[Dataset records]
________________________________________
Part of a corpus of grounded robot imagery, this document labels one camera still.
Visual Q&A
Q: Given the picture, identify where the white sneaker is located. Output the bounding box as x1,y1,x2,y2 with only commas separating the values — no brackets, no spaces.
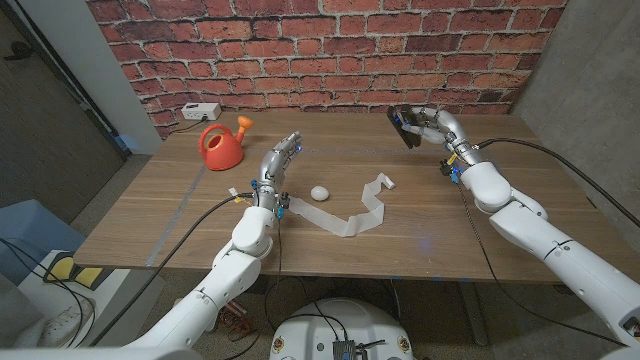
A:
39,298,96,349

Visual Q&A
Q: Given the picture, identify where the grey trouser leg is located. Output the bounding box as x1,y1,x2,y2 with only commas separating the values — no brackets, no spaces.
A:
0,284,45,350

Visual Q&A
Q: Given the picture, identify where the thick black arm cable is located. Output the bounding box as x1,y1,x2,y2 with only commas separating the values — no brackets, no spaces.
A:
477,137,640,229
89,192,256,347

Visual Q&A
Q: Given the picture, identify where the orange toy watering can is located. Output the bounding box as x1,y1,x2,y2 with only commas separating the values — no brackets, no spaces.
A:
198,115,255,172

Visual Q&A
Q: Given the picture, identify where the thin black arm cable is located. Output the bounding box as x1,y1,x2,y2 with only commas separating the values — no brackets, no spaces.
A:
455,182,626,347
222,219,284,360

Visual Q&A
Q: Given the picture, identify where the yellow black foot pedal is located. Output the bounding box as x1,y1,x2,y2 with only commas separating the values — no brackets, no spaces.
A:
43,252,104,290

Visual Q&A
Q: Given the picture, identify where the black stapler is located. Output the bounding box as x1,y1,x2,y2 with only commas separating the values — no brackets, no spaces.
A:
386,104,424,150

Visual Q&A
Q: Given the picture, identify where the black door handle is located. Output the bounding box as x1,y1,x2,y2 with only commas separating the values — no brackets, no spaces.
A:
3,41,34,62

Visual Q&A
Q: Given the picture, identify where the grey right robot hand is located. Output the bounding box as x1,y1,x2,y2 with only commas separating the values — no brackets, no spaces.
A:
397,105,484,169

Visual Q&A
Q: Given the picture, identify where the red wire bundle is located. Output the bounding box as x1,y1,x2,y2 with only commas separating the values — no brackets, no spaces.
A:
217,299,252,341

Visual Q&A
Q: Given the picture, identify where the thin black torso cable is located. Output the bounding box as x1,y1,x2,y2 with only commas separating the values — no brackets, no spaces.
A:
263,276,351,342

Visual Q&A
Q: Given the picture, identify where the black power strip cord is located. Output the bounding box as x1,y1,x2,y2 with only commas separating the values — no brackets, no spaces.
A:
169,117,209,135

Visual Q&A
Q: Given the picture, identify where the blue plastic bin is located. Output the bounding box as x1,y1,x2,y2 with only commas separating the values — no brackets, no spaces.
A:
0,199,86,284

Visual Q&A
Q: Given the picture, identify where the brick wall print backdrop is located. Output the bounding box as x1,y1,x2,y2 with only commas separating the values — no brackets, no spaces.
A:
85,0,570,140

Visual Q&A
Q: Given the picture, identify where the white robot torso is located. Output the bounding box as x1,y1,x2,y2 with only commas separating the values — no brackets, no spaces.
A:
269,298,415,360

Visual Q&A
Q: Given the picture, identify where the grey metal table leg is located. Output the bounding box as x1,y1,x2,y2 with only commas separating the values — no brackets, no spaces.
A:
458,280,490,347

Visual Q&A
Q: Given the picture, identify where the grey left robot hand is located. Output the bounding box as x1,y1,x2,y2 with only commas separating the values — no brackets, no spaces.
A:
249,130,304,211

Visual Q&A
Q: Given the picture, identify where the white paper strip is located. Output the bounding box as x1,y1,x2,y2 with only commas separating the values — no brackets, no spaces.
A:
288,172,396,238

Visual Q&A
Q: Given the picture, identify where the white power strip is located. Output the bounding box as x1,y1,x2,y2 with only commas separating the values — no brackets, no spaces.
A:
180,102,223,122

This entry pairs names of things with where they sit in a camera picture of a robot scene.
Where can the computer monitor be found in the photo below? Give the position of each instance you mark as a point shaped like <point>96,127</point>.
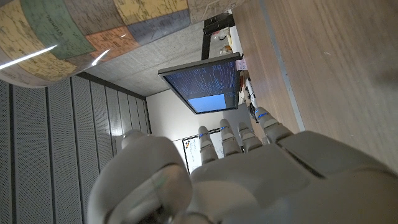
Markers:
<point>205,85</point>

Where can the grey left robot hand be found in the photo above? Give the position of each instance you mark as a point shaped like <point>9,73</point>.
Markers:
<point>255,183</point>

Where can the rolled colourful map tube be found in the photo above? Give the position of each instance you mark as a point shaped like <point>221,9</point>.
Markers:
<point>62,34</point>

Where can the whiteboard with black frame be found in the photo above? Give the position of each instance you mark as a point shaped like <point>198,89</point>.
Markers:
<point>192,151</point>

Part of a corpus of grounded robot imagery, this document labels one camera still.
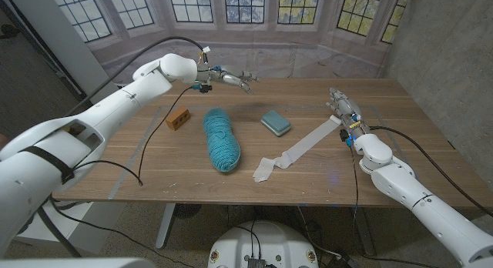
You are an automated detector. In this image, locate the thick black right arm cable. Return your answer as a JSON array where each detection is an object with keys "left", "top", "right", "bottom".
[{"left": 368, "top": 125, "right": 493, "bottom": 218}]

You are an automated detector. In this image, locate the printed window backdrop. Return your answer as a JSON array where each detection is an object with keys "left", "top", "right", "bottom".
[{"left": 48, "top": 0, "right": 413, "bottom": 84}]

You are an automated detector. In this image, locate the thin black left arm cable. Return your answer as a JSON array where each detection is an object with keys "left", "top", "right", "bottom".
[{"left": 49, "top": 85, "right": 205, "bottom": 268}]

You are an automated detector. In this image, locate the grey table leg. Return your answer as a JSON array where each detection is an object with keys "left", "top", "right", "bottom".
[
  {"left": 352, "top": 206, "right": 375, "bottom": 256},
  {"left": 155, "top": 203, "right": 176, "bottom": 250}
]

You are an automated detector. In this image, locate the orange wooden block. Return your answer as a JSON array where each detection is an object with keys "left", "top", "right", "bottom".
[{"left": 165, "top": 106, "right": 191, "bottom": 131}]

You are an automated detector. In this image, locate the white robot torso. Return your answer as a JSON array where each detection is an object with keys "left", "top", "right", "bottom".
[{"left": 207, "top": 220, "right": 320, "bottom": 268}]

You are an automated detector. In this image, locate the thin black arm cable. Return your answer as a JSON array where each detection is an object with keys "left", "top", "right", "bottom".
[
  {"left": 49, "top": 85, "right": 205, "bottom": 268},
  {"left": 346, "top": 142, "right": 440, "bottom": 268}
]

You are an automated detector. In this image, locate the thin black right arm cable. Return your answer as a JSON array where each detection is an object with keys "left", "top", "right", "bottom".
[{"left": 346, "top": 142, "right": 440, "bottom": 268}]

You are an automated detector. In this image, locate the white bandage strip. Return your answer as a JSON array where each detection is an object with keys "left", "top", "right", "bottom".
[{"left": 252, "top": 114, "right": 343, "bottom": 183}]

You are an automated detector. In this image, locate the teal yarn skein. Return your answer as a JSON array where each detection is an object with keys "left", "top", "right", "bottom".
[{"left": 202, "top": 107, "right": 242, "bottom": 173}]

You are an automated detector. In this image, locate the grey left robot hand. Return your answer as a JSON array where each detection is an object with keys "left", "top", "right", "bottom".
[{"left": 198, "top": 64, "right": 261, "bottom": 95}]

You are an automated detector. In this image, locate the white robot body edge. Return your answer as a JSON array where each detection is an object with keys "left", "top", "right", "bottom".
[{"left": 0, "top": 258, "right": 155, "bottom": 268}]

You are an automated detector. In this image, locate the black round fan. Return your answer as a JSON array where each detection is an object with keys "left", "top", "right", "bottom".
[{"left": 173, "top": 203, "right": 202, "bottom": 219}]

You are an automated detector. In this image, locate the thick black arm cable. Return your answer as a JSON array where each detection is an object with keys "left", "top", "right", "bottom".
[
  {"left": 368, "top": 125, "right": 493, "bottom": 218},
  {"left": 36, "top": 35, "right": 205, "bottom": 258}
]

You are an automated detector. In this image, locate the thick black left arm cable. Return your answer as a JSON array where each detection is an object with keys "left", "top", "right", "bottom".
[{"left": 36, "top": 35, "right": 205, "bottom": 258}]

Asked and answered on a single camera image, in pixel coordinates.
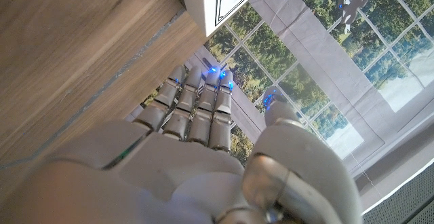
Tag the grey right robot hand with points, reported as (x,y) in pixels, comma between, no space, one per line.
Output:
(190,169)

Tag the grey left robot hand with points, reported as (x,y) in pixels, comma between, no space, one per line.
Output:
(354,0)

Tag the white box with black border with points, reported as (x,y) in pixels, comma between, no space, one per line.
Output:
(210,0)

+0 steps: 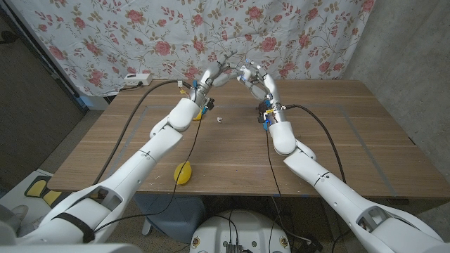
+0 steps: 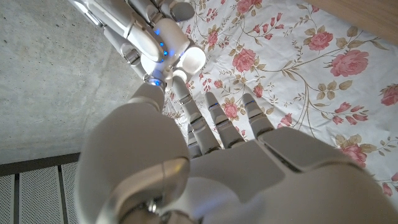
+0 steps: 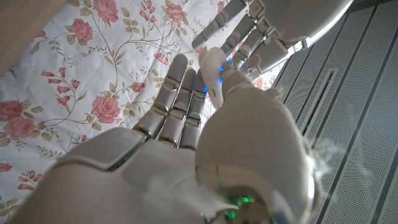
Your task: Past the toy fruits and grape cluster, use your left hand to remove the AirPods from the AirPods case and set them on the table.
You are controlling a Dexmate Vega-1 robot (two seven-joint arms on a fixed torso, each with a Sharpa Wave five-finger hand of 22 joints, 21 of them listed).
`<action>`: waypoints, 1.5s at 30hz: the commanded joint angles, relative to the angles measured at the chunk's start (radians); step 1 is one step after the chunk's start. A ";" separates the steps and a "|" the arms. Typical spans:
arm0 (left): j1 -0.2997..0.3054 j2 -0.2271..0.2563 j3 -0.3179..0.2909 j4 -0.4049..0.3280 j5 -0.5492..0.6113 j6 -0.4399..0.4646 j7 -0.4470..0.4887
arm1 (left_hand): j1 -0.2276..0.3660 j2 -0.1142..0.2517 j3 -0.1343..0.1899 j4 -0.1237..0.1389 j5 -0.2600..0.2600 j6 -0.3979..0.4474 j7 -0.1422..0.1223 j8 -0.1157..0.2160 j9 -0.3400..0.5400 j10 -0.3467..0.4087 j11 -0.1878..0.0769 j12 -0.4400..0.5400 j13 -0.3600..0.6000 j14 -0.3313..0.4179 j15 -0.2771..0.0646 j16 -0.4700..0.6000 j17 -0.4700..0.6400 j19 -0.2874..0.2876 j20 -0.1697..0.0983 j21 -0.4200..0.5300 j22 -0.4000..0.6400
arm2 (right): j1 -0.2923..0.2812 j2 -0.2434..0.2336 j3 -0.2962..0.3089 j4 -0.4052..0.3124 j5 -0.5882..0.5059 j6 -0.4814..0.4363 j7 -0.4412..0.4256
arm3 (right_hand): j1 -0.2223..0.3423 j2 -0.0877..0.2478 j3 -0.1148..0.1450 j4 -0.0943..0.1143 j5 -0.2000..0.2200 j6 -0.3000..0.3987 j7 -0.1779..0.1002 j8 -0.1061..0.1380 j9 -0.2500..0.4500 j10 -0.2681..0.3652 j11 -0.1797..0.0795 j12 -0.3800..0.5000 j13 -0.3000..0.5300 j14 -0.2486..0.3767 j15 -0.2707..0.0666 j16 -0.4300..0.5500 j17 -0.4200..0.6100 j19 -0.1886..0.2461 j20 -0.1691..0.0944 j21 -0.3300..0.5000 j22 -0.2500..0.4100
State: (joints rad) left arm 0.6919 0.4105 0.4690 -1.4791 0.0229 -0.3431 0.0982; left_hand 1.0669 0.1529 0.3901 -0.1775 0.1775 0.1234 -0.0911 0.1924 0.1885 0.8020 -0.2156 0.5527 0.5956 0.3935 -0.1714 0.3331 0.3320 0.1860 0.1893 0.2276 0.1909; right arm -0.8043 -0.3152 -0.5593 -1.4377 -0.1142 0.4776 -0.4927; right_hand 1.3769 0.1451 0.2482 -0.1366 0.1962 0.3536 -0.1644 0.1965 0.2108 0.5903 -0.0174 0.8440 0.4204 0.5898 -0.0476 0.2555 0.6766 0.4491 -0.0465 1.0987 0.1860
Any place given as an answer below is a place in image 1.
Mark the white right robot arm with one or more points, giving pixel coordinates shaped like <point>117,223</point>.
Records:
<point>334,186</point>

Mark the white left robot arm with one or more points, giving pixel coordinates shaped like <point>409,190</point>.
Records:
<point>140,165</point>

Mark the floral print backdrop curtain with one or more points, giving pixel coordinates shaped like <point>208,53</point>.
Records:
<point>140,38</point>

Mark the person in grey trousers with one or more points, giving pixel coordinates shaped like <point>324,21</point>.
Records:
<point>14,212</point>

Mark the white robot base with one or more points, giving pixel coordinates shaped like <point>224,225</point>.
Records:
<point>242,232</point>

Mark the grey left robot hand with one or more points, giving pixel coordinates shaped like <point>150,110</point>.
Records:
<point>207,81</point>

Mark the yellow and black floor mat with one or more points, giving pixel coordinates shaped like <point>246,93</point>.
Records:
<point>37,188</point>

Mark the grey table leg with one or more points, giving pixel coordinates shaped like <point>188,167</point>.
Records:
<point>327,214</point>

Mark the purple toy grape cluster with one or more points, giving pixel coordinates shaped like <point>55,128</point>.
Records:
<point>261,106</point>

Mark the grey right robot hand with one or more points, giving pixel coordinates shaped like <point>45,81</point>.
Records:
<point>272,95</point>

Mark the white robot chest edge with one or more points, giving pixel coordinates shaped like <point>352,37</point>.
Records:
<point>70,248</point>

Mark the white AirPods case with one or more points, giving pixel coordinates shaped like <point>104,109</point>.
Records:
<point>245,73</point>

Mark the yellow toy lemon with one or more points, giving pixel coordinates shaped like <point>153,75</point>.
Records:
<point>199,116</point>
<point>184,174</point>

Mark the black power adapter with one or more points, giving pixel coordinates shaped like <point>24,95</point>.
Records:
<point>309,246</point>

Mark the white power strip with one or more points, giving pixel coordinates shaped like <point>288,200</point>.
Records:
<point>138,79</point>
________________________________________
→ **TASK REQUIREMENTS**: If a line in the records above has the word "them", copy it out.

→ **EXERCISE OUTPUT**:
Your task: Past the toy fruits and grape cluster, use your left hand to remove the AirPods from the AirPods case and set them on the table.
You are controlling a Dexmate Vega-1 robot (two seven-joint arms on a fixed torso, each with a Sharpa Wave five-finger hand of 22 joints, 21 of them listed).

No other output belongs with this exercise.